■ Task directions
Give back all of the data verbatim.

■ Dataset excerpt
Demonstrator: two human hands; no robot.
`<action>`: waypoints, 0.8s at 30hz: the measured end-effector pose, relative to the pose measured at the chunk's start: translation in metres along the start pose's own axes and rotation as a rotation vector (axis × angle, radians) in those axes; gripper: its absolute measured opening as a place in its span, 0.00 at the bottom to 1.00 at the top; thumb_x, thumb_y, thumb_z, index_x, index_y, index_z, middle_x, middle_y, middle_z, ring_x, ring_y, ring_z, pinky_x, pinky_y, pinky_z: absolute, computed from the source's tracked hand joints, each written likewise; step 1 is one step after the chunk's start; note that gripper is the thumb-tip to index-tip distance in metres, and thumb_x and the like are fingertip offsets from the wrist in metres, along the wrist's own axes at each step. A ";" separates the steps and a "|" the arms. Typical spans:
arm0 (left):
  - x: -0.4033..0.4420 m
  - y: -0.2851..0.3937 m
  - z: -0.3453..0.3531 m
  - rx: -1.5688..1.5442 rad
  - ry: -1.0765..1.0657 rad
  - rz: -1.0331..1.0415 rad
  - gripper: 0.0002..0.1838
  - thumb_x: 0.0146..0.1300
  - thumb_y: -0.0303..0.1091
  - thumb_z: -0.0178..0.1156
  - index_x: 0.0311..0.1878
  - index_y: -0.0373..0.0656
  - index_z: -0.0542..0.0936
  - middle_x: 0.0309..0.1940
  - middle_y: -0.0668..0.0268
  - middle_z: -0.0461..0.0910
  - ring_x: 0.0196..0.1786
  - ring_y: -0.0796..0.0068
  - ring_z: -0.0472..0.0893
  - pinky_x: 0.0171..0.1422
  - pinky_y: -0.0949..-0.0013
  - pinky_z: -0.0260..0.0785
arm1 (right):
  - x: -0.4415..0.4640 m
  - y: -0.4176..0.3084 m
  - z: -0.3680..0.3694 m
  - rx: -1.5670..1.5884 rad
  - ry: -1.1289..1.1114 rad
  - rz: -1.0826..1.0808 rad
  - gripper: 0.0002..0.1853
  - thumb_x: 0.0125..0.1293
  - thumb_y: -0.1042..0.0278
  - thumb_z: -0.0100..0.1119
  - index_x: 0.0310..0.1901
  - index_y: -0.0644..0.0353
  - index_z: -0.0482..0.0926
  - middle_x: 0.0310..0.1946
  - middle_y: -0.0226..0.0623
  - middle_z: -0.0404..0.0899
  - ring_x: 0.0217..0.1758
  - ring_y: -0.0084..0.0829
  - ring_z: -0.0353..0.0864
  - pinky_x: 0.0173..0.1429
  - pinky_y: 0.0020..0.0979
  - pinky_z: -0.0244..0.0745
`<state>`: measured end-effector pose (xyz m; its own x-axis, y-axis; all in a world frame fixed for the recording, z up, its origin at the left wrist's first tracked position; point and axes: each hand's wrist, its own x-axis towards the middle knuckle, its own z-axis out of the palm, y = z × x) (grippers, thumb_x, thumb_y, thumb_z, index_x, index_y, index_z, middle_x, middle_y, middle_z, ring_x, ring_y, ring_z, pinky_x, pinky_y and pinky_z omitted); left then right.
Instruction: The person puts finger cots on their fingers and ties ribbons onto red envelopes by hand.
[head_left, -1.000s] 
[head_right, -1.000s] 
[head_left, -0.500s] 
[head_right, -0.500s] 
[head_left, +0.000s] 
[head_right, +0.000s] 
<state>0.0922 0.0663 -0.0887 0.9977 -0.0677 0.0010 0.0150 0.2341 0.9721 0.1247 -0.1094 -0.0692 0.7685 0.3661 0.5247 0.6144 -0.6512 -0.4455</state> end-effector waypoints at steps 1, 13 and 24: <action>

■ Answer to the problem
Demonstrator: two human hands; no robot.
`<action>`: waypoints, 0.8s at 30hz: the measured end-effector pose, relative to the pose measured at the chunk's start: translation in metres along the start pose's own axes and rotation as a rotation vector (axis × angle, radians) in those axes; gripper: its absolute measured opening as a place in its span, 0.00 at the bottom to 1.00 at the top; thumb_x, thumb_y, thumb_z, index_x, index_y, index_z, middle_x, middle_y, middle_z, ring_x, ring_y, ring_z, pinky_x, pinky_y, pinky_z: absolute, computed from the source's tracked hand joints, each written likewise; step 1 is one step after the chunk's start; note that gripper is the thumb-tip to index-tip distance in metres, and thumb_x and the like are fingertip offsets from the wrist in metres, along the wrist's own axes at each step. A ";" separates the steps and a "|" the arms. Typical spans:
arm0 (left):
  - x: -0.4033..0.4420 m
  - y: -0.2851..0.3937 m
  - z: -0.3453..0.3531 m
  - rx: -1.5688..1.5442 rad
  - ry: -1.0765..1.0657 rad
  - rz: -1.0331..1.0415 rad
  - gripper: 0.0002..0.1838
  - thumb_x: 0.0146..0.1300
  - thumb_y: -0.0303..0.1091
  - thumb_z: -0.0178..0.1156
  - index_x: 0.0311..0.1878
  - index_y: -0.0373..0.0656
  - index_z: -0.0542..0.0936
  - middle_x: 0.0309..0.1940
  - middle_y: -0.0668..0.0268
  - middle_z: -0.0461..0.0910
  - ring_x: 0.0196..0.1786
  - ring_y: -0.0796..0.0068
  - ring_z: -0.0472..0.0893
  - pinky_x: 0.0171..0.1422
  - pinky_y: -0.0949..-0.0013
  - pinky_z: -0.0260..0.0785
arm1 (right):
  - x: -0.4415..0.4640 m
  - y: -0.4176..0.3084 m
  - z: -0.3680..0.3694 m
  - rx: -1.5670..1.5884 rad
  - ry: -1.1289..1.1114 rad
  - rz: -1.0826..1.0808 rad
  - gripper: 0.0002..0.1853
  - thumb_x: 0.0125..0.1293
  - thumb_y: -0.1042..0.0278
  - thumb_z: -0.0100..0.1119
  - index_x: 0.0310..0.1901
  - index_y: -0.0644..0.0353
  - index_z: -0.0482..0.0926
  - middle_x: 0.0310..0.1946
  - middle_y: -0.0226..0.0623
  - middle_z: -0.0404..0.0899
  - ring_x: 0.0217..0.1758
  - ring_y: -0.0084..0.0829
  - ring_z: -0.0353..0.0864
  - pinky_x: 0.0173..0.1429
  - pinky_y: 0.0020..0.0979
  - pinky_z: -0.0244..0.0745
`<state>`: measured end-effector pose (xyz m; its own x-axis, y-axis; all in a world frame fixed for the recording, z up, its origin at the left wrist's first tracked position; point and axes: each hand's wrist, its own x-axis towards the middle knuckle, its own z-axis out of the palm, y = z × x) (grippers, thumb_x, thumb_y, thumb_z, index_x, index_y, index_z, middle_x, middle_y, middle_z, ring_x, ring_y, ring_z, pinky_x, pinky_y and pinky_z omitted); left then right.
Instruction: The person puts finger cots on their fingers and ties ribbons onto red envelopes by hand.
[head_left, -1.000s] 
[head_right, -1.000s] 
[head_left, -0.500s] 
[head_right, -0.500s] 
[head_left, +0.000s] 
[head_right, +0.000s] 
<state>0.0922 0.0663 -0.0887 0.9977 -0.0677 0.0010 0.0150 0.2341 0.9721 0.1247 -0.1094 -0.0692 0.7685 0.3661 0.5247 0.6144 -0.6512 -0.4455</state> end-effector waypoints at steps 1, 13 and 24: <action>

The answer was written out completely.